We have this nice fretless Jazz bass which Ethan lent. And the rehearsal studio now has a beautiful tweed Fender Bassman reissue in a 4x10 (? I think) cabinet. So Lily plugs directly into that and it sounds... wonderful. I mean it sounds great. We throw a Rode NT1 on it (just draping it over the handle) and go right into a Neve 1272. It's a monster.
Halfway through rehearsal we decided to put the FatMan limiter on the bass' output of the computer which feeds the headphone mixer. This was met with much rejoicing.
I still have a pair of the Lindell preamps. And I'm still wondering what we want to do with Greg's guitar. Right now it's going from an SM58 into one of the Tascam's preamps. I've put it through the Neves and I've put it through the Lindells and so far the Tascam's have made me feel more, er, something. I have no idea.
Maybe I'll break out the Apogee Mini-me and use its preamps for guitar and for part of the Stick. Or something. I'll have to sleep on it.

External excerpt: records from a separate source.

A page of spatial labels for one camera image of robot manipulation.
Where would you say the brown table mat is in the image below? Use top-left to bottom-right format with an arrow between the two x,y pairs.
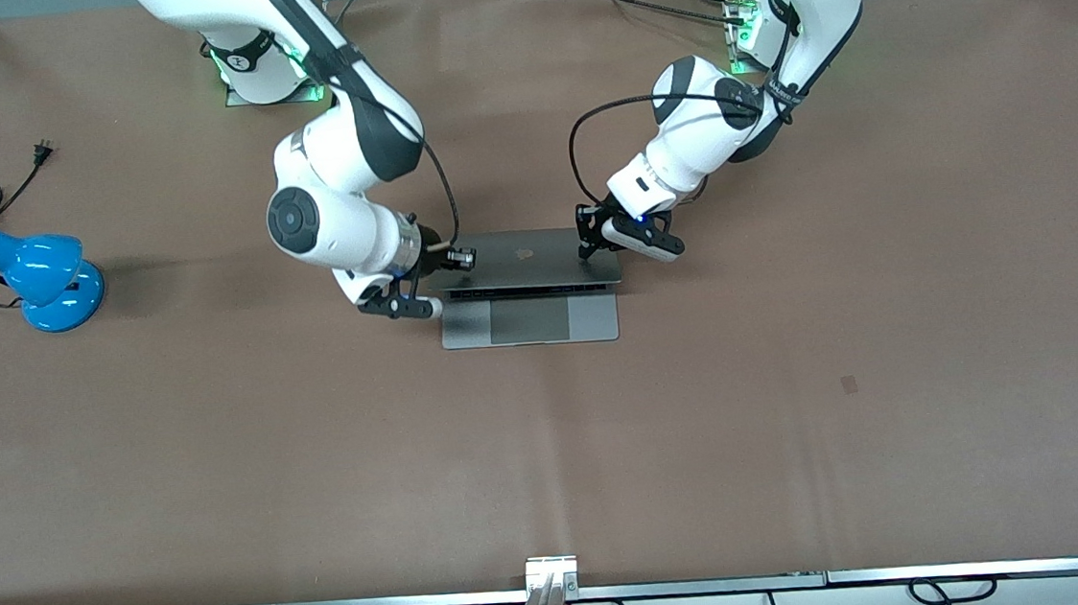
0,0 -> 1078,605

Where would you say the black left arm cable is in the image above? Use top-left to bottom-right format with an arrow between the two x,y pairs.
560,25 -> 879,210

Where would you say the black base supply cable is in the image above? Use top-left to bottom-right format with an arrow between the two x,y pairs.
565,0 -> 749,41

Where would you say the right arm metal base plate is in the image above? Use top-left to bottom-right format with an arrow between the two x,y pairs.
219,15 -> 333,109

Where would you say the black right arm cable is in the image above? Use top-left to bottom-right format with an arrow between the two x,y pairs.
257,0 -> 465,267

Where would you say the grey laptop computer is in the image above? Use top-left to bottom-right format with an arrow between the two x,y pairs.
434,222 -> 628,354

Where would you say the black looped cable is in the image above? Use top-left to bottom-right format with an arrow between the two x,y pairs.
909,572 -> 998,605

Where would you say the aluminium camera mount post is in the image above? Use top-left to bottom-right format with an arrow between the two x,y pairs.
496,553 -> 583,605

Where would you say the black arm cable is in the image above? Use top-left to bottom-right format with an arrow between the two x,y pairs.
560,25 -> 879,210
257,0 -> 465,267

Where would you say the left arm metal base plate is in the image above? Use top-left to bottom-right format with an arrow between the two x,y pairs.
721,0 -> 832,78

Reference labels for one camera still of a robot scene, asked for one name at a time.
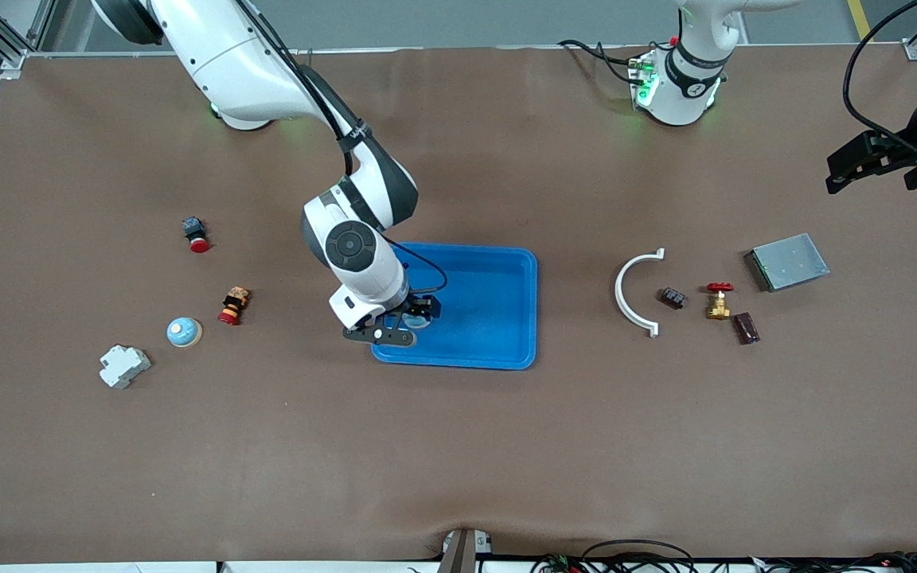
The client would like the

Now note that this recording is just a rehearsal. This isn't for regular humans to listen to, just us. But if you want to hear what too much compression sounds like, listen to the last track -- the turbo weasel version. The bass is having a party through an LA2 emulator and most all the rest of the instruments are getting smacked real good with 1176 compression emulation. Those emulators sound sweet boy. And I like them better than the Fairchild, which actually doesn't do that much for a Drew.
One day I'm going to need a vastly more powerful laptop computer.